La norme du lien de causalité exige que la conduite de l’intimé ait contribué de façon appréciable aux lésions corporelles de la victime, rien de plus, ce qui n’est pas un critère très élevé

[8] La détermination du lien de causalité est une question de fait : R. c. Nette, 2001 CSC 78 (CanLII), [2001] 3 R.C.S. 488, par. 72. Cependant, le juge se méprend, à deux reprises, sur principe juridique qui doit guider la détermination du lien causal, ce qui constitue une question de droit : R. c. J.M.H., 2011 CSC 45 (CanLII), [2011] 3 R.C.S. 197, par. 29-30. Par ailleurs, il est également possible d’affirmer ici que l’effet juridique des faits prouvés et acceptés par le juge soulève une question de droit : R. c. J.M.H., [2011] 3 R.C.S. 197, par. 28.

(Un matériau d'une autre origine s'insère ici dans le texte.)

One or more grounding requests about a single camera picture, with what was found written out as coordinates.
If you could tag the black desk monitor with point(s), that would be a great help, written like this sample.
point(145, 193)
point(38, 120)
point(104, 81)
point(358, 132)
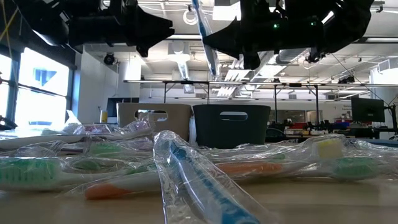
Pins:
point(368, 109)

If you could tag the orange toothbrush in clear wrap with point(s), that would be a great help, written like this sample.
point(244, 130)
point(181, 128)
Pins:
point(124, 186)

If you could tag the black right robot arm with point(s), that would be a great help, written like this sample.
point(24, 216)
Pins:
point(342, 21)

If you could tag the green toothbrush in clear wrap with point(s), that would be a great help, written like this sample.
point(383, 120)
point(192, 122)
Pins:
point(28, 172)
point(87, 165)
point(357, 168)
point(105, 148)

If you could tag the cluttered workbench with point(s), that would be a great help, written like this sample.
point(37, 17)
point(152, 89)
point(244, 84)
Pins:
point(311, 130)

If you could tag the black ceiling camera cluster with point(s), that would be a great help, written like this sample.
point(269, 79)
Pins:
point(315, 56)

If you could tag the dark wall screen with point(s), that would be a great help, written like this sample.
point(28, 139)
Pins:
point(112, 107)

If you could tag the translucent white plastic bin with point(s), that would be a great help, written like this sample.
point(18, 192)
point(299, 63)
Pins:
point(191, 130)

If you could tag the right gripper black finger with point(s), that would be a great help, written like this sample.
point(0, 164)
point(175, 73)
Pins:
point(227, 46)
point(227, 32)

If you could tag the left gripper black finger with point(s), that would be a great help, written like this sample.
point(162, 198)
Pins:
point(152, 36)
point(152, 23)

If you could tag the purple toothbrush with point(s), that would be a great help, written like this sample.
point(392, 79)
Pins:
point(93, 137)
point(93, 128)

[9] Dans l’arrêt Sarazin, le juge Healy rappelle que la norme du lien de causalité exige que la conduite de l’intimé ait contribué de façon appréciable aux lésions corporelles de la victime, rien de plus, ce qui n’est pas un critère très élevé : R. c. Sarazin, 2018 QCCA 1065 (CanLII), par. 21; R. c. Maybin, 2012 CSC 24 (CanLII), [2012] 2 R.C.S. 30; R. c. Nette, 2001 CSC 78 (CanLII), [2001] 3 R.C.S. 488. La cause qui « contribue de façon appréciable » est l’équivalent, selon la Cour suprême, de celle « ayant contribué de façon plus que mineure » : R. c. Nette, [2001] 3 R.C.S. 488, par. 72.

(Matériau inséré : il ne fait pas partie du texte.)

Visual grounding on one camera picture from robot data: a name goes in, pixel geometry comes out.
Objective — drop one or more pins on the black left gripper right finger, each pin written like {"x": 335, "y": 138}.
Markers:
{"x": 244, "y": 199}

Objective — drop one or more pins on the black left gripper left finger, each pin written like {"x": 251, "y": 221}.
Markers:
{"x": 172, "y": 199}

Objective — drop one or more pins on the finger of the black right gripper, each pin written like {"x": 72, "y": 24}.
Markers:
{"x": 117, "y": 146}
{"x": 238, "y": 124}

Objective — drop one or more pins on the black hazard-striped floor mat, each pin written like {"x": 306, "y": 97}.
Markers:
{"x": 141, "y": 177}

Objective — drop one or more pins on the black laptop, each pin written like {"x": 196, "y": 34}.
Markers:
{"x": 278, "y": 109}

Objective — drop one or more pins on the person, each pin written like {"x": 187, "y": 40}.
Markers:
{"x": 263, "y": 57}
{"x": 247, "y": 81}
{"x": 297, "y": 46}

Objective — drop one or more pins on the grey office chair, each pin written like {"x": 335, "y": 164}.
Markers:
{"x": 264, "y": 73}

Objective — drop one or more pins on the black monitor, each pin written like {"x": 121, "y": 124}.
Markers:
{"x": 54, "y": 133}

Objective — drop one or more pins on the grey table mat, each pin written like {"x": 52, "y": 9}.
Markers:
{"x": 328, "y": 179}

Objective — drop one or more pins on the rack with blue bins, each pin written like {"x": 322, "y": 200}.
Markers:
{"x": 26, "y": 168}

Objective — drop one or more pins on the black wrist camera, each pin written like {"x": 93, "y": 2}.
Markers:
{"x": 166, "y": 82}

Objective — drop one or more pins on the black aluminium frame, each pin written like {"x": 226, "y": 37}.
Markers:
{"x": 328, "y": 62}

[10] Le lien causal recherché n’est pas physique ou mécanique, mais lié à la culpabilité morale du délinquant, ce qui n’est pas un exercice machinal ou mathématique. Il faut se demander si un accusé doit être tenu responsable en droit des conséquences de son geste, ici des lésions corporelles, afin de ne pas punir des personnes moralement innocentes : R. c. Nette, 2001 CSC 78 (CanLII), [2001] 3 R.C.S. 488, par. 83; R. c. Maybin, 2012 CSC 24 (CanLII), [2012] 2 R.C.S. 30, par. 16; R. c. K.L., 2009 ONCA 141 (CanLII); R. c. Romano, 2017 ONCA 837 (CanLII).

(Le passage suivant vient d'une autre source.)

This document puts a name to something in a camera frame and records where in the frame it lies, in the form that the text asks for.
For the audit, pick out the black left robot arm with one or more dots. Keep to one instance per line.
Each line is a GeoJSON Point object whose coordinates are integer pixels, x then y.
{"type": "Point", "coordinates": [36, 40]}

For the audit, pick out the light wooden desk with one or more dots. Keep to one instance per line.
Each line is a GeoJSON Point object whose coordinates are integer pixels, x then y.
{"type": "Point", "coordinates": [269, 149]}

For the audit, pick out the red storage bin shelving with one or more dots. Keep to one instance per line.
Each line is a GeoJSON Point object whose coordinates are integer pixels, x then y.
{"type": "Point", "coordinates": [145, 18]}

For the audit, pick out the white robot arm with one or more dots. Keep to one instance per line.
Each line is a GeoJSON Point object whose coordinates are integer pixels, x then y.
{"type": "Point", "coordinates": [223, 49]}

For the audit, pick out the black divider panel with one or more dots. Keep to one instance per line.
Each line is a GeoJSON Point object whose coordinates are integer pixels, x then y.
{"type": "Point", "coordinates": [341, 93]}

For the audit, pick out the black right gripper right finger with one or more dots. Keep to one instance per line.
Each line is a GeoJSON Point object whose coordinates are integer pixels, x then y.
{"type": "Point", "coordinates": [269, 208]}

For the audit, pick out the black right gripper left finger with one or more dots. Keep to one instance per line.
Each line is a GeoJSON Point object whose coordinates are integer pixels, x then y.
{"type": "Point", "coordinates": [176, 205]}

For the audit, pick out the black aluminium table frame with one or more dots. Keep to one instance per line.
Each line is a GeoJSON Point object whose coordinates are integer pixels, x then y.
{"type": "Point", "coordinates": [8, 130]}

[11] La question n’était donc pas de savoir si la conduite dangereuse de l’intimé était la cause, comme l’écrit le juge. Il devait déterminer si cette dernière avait contribué de façon appréciable aux lésions corporelles.

[12] Plus particulièrement, dans les circonstances, la responsabilité criminelle n’est pas niée parce que l’intimé a eu l’impression que le « gaz a collé », un phénomène inexpliqué qui survient, comme en témoigne l’intimé, alors qu’il circule à une vitesse se situant entre 85 et 100 km/h au moment où il entre dans la courbe où la vitesse prescrite est de 35 km/h (E.A. pp. 484-516). Un fait qui survient et complique une conduite déjà criminelle ne peut manifestement pas réussir, dans les circonstances, à nier la contribution appréciable (ou « plus que mineure ») de cette même conduite aux lésions corporelles causées à la victime.

[13] Selon la norme stricte connue, l’appelante a raison de dire qu’il est raisonnable de penser, compte tenu des faits retenus par le premier juge, que ses erreurs ont eu une incidence significative sur le verdict d’acquittement : R. c. George, 2017 CSC 38 (CanLII), [2017] 1 R.C.S. 1021, par. 27; R. c. Graveline, 2006 CSC 16 (CanLII), [2006] 1 R.C.S. 609, par. 14; R. c. Barros, 2011 CSC 51 (CanLII), [2011] 3 R.C.S. 368, par. 79, 106.

[14] Cela dit, en application du sous-alinéa 686(4)b)ii) C.cr., il faut maintenant décider s’il est préférable d’inscrire un verdict de culpabilité ou d’ordonner un nouveau procès. Pour inscrire un verdict de culpabilité, comme le rappelle la Cour dans l’arrêt Veillette, il faut déterminer que « les conclusions de fait actuellement retenues par le juge de procès, hors de tout doute raisonnable, sont elles-mêmes suffisantes pour déclarer l’intimé coupable. » : R. c. Veillette, 2018 QCCA 419 (CanLII), par. 16-17.

[15] Tenant compte de toutes les circonstances, l’effet juridique des faits prouvés et acceptés par le juge est d’établir inéluctablement le lien causal juridique et moral entre la conduite dangereuse et les lésions corporelles.

[16] Il y a donc lieu d’accueillir l’appel, de substituer un verdict de culpabilité au second chef d’accusation tel qu’initialement porté et de renvoyer le dossier à la Cour du Québec pour la détermination de la peine.